Simon Liberati, Jayne Mansfield 1967, Grasset, août 2011, et Livre de Poche, octobre 2012.
La presse était unanime, lors de la rentrée littéraire de 2011, pour saluer le dernier livre que Simon Liberati faisait paraître chez Grasset. Les jurées du Femina l'ont couronné. Influence américaine, référence à Truman Capote... On a salué immédiatement les soixante premières pages, cette description minutieuse et détachée de l’accident.
La movie star au QI de 163, la bimbo camée et amoureuse, nymphomane et mère de famille, dingue de ses chiens, Simon Liberati la met en scène. Et replace sa trajectoire dans la perspective glamour et terrifiante d’un monde hollywoodien en mutation.

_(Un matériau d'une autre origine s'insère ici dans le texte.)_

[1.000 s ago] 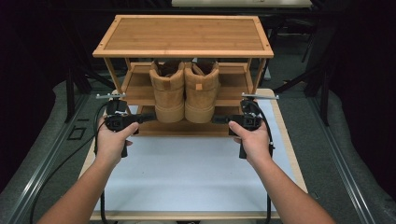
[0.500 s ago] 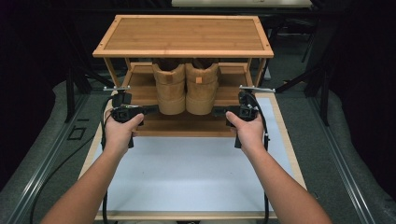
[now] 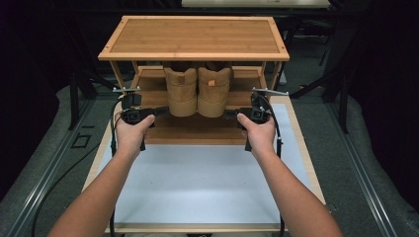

Jayne Mansfield est un personnage. Sa vie – ce qu’elle a fait de sa vie – est au-delà d’un scénario convenu. Le livre nous conte la déchéance des derniers mois qui précèdent l’accident, et ce « conte » est fascinant. On pénètre dans la demeure hitchcockienne d’un prêtre sataniste, propriétaire d’un lion nommé Tagore. On assiste à la descente aux enfers de l’avocat d’un des acteurs de l’assassinat de Kennedy. On visite un Palais Rose de faux conte de fées dans lequel les peluches sont aussi nombreuses que les perruques.
On feuillette les cahiers rescapés – mais recyclés – dans lesquels Jayne collait tout ce que les journaux rapportaient de sa vie. Jayne est un personnage, tous sont des personnages, l’enfant défiguré par une morsure, les coiffeurs de la star, les chauffeurs de camion, le propriétaire grec du club dans lequel Jayne Mansfield se produit la veille de l’accident… Simon Liberati plonge au cœur de ce vivier réel, en remonte des situations, des trognes, des décors. Un monde.
Jayne Mansfield 1967 est un roman, un vrai et bon roman, à la diégèse et à la structure pensées, à l’écriture précise. En vrai et bon romancier, Liberati puise ce qui sert son texte dans la masse des informations dont il dispose, choisit parfois l’allusion et le clin d’œil (par exemple, la citation « d’un écrivain français », qui renvoie à Bataille sans qu’il soit nommé). A partir d’un matériau véridique, il construit une histoire. Une histoire qui boucle sur elle-même, qui s’ouvre sur la fin et se clôt sur l’avant-fin, une avant-fin qui nous est décrite comme une scène de cinéma muet :
« Puis, remontant à l’avant, elle claqua la portière dans le silence qui séparait la vitre du restaurant du monde extérieur. Ce claquement silencieux est le dernier geste connu de Jayne Mansfield ».